## [TASK ITEM]
One number alone answers this: the count of lines below in which the word "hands" is found.

## [RECORDS FOR THE TASK]
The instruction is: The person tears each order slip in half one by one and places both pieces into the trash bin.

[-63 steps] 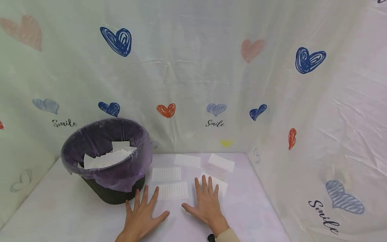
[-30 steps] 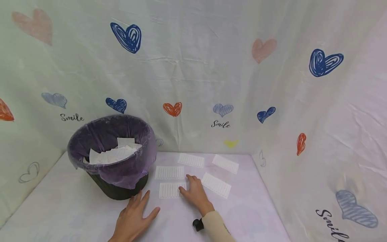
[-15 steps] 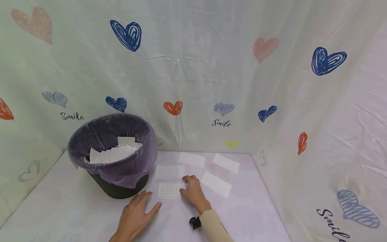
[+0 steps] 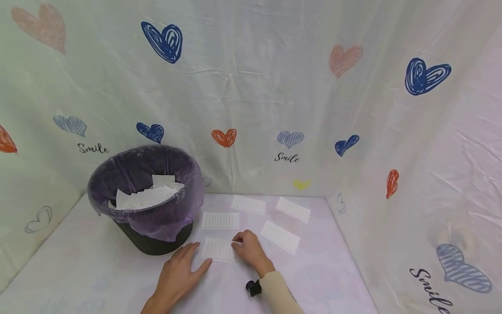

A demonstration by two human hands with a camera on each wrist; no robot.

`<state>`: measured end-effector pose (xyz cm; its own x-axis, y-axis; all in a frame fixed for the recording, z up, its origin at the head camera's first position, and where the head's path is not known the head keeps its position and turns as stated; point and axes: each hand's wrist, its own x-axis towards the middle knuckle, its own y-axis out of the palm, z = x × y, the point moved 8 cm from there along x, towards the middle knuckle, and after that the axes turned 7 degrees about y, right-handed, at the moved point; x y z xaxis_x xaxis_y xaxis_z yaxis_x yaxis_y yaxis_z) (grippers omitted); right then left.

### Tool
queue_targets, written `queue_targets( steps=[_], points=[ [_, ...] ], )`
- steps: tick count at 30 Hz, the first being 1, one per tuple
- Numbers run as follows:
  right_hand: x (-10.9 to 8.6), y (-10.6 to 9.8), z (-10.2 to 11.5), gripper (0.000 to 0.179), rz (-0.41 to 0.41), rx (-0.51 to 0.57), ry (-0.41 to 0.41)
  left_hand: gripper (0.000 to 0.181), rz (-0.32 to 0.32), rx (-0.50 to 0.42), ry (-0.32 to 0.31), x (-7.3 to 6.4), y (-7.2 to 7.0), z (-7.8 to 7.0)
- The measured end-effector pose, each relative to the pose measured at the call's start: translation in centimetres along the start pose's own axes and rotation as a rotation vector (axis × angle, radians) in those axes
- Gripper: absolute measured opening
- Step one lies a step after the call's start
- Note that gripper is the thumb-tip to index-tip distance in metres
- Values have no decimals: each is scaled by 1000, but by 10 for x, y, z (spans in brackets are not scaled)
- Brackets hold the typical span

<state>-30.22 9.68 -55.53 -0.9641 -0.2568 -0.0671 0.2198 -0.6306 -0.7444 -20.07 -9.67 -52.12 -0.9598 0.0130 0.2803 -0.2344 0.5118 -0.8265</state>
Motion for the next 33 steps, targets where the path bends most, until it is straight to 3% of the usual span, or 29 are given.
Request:
queue_targets(
  steps=[5, 14, 21, 28, 33],
  points=[
    [-3, -2, 3, 9, 18, 32, -49, 61, 12, -44, 46, 5, 4, -4],
    [-15, -7, 15, 11, 76, 99, -119, 54, -7, -77, 219, 17, 7, -18],
    [-21, -10, 17, 12, 75, 102, -102, 46, 18, -98, 238, 25, 9, -25],
    [-30, -12, 23, 14, 91, 127, -101, 33, 90, -142, 192, 34, 9, -24],
    [-33, -16, 24, 15, 77, 128, -97, 21, 131, -166, 231, 37, 12, -30]
  ],
)
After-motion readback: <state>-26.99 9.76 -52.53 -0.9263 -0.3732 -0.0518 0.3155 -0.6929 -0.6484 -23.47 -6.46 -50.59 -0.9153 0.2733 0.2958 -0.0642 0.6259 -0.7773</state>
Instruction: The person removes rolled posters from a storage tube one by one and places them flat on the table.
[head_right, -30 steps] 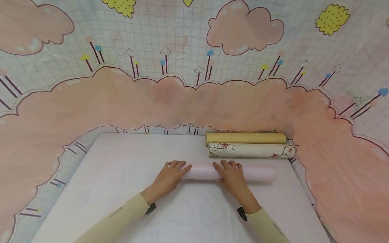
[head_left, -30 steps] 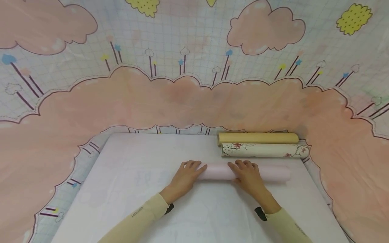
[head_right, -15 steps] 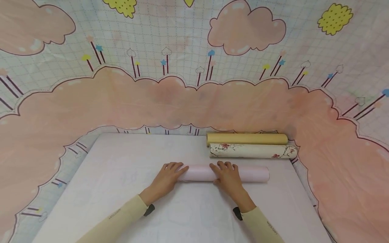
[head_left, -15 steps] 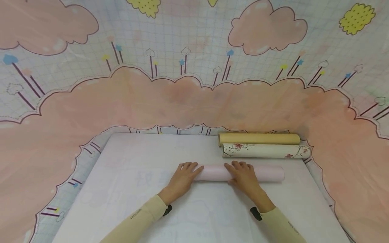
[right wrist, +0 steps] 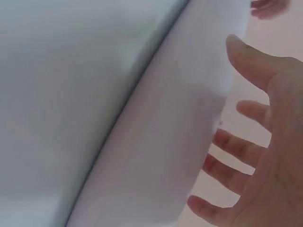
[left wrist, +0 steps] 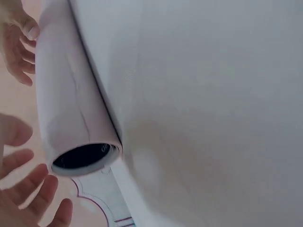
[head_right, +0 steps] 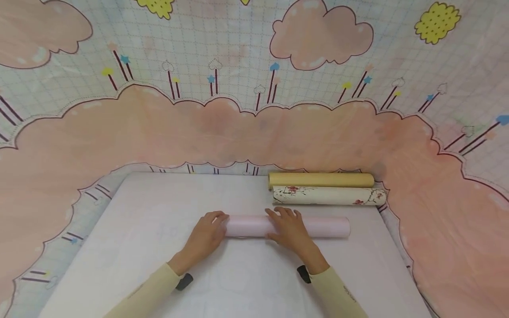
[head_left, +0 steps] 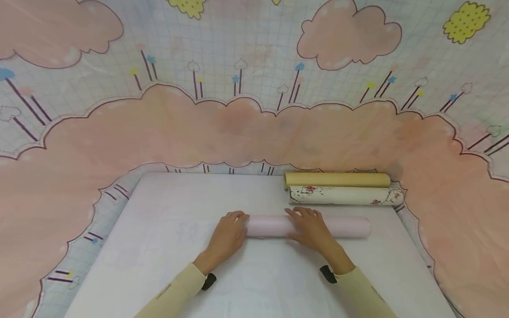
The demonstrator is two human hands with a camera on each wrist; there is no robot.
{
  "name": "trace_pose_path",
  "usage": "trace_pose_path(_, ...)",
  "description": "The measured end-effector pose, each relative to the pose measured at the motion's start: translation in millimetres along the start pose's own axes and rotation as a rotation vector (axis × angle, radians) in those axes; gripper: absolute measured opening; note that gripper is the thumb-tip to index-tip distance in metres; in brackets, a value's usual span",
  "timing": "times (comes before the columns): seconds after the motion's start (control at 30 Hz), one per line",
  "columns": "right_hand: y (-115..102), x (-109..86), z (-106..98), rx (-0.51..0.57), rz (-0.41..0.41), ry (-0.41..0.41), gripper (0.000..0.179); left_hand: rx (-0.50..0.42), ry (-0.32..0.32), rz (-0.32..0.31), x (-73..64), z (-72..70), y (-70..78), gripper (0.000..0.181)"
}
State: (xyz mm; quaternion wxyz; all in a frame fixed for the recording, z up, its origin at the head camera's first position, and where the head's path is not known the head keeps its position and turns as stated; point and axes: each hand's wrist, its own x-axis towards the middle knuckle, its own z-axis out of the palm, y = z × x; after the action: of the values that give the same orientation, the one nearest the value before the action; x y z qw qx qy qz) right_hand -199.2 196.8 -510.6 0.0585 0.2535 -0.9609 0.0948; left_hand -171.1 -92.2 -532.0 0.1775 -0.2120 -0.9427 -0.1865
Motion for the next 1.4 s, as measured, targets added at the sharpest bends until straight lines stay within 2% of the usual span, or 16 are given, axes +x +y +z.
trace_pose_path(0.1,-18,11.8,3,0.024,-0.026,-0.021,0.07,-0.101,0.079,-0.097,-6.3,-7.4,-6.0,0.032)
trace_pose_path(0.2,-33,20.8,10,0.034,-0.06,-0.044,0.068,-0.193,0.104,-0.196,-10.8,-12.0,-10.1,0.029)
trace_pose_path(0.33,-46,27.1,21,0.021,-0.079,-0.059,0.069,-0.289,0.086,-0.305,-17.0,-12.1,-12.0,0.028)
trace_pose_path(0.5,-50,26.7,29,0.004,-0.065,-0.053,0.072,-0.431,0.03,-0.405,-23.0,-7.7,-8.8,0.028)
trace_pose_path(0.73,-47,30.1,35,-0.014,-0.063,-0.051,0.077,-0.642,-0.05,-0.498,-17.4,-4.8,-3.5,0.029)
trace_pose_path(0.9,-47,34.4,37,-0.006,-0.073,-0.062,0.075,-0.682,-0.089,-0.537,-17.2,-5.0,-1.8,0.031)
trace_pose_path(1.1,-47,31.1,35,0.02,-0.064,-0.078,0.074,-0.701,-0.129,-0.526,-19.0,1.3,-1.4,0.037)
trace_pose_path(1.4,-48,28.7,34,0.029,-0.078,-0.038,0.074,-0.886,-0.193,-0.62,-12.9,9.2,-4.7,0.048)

## [RESPONSE AREA]
2